In 2018, a plaque bearing Sharpe’s likeness was unveiled in Parliament’s Centre Block. Uxbridge erected a statue in Sharpe’s honour and, in 2019, the Durham Regional Courthouse was renamed the Lieutenant-Colonel Samuel S. Sharpe, DSO, MP Courthouse.

Hosted by its co-founders, retired lieutenant-general Romeo Dallaire and former Conservative leader Erin O’Toole, an air force veteran and one-time veterans affairs minister, the breakfast brings together parliamentarians, armed forces members, veterans, first responders and mental health advocates.

Each event features a speaker on the topic of service-related mental health injuries and wellness.

The issues aren’t going away.
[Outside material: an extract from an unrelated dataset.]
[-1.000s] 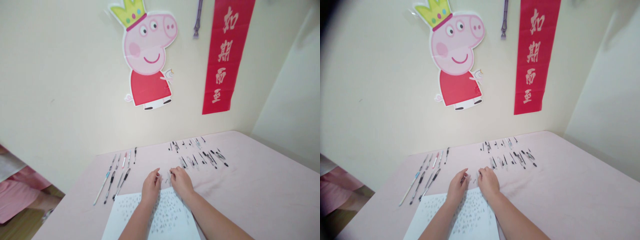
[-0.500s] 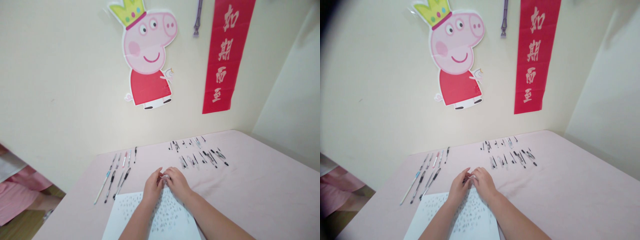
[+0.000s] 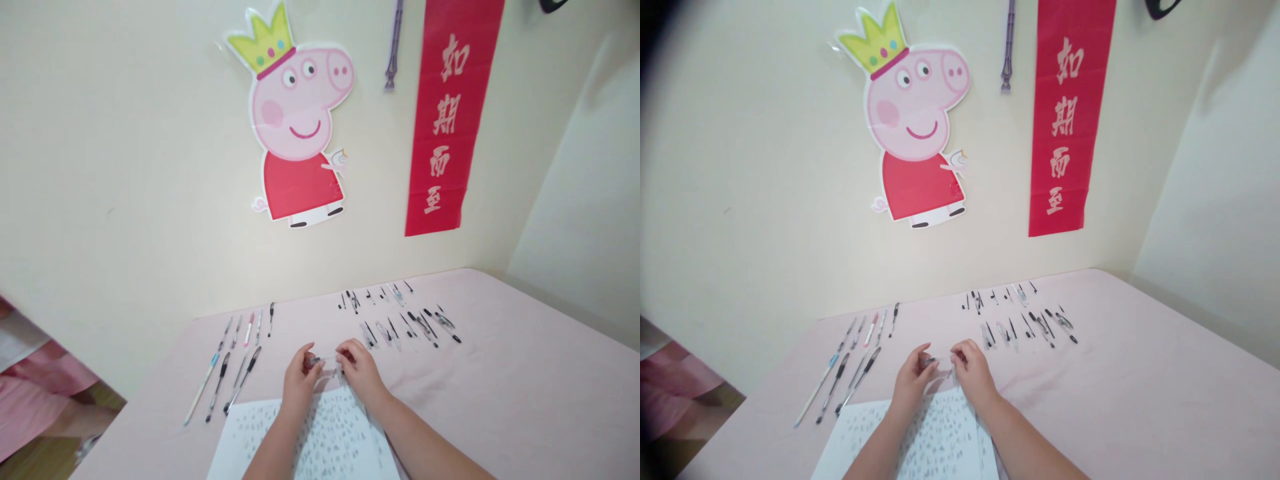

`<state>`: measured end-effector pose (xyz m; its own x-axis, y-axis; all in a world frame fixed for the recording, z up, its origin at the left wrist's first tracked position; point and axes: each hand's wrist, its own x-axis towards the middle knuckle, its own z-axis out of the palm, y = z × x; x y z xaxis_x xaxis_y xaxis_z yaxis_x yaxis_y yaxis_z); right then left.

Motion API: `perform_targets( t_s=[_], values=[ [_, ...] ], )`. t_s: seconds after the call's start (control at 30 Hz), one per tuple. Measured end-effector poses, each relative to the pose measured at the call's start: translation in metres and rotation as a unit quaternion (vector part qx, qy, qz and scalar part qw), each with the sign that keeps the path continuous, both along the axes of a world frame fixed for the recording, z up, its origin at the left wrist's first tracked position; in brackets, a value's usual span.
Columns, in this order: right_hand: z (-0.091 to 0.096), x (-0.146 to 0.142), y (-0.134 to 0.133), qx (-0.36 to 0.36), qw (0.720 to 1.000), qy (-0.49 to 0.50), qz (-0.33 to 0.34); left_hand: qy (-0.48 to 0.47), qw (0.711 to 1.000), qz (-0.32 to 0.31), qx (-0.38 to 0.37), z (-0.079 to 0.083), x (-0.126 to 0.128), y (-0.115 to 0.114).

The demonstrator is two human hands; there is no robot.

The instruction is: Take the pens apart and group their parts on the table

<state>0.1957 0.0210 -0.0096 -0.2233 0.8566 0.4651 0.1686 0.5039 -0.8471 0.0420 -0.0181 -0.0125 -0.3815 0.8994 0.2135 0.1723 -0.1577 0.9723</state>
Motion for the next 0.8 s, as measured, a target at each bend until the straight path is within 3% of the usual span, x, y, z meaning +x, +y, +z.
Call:
perform_targets(
  t_s=[0.13, 0.3, 0.8],
  values=[
    [-0.002, -0.002, 0.0, -0.008, 1.0, 0.005, 0.013, -0.089, 0.996, -0.007, 0.005, 0.004, 0.0, 0.001],
    [-0.003, -0.004, -0.003, -0.004, 0.999, -0.023, 0.042, -0.131, 0.991, 0.01, -0.011, 0.008, -0.001, -0.002],
    [0.003, -0.006, -0.01, -0.01, 0.995, -0.078, 0.058, -0.123, 0.992, 0.02, -0.003, 0.003, -0.002, -0.003]
  ],
)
Other wounded veterans continue to face similar issues as Campbell.

For example Private Thomas Welch, who died by suicide at Canadian Forces Base Petawawa in Ontario, on May 8, 2004, less than three months after returning from Afghanistan. His mother, Anita Cenerini, was named the 2018 National Memorial (Silver) Cross Mother.

Former Conservative leader Erin O’Toole addresses the Sam Sharpe breakfast audience.
Stephen J. Thorne/LM.
“We’ve made some great strides,” said O’Toole. But more need to be made, he added. “So, this morning, let’s re-commit to making that journey.”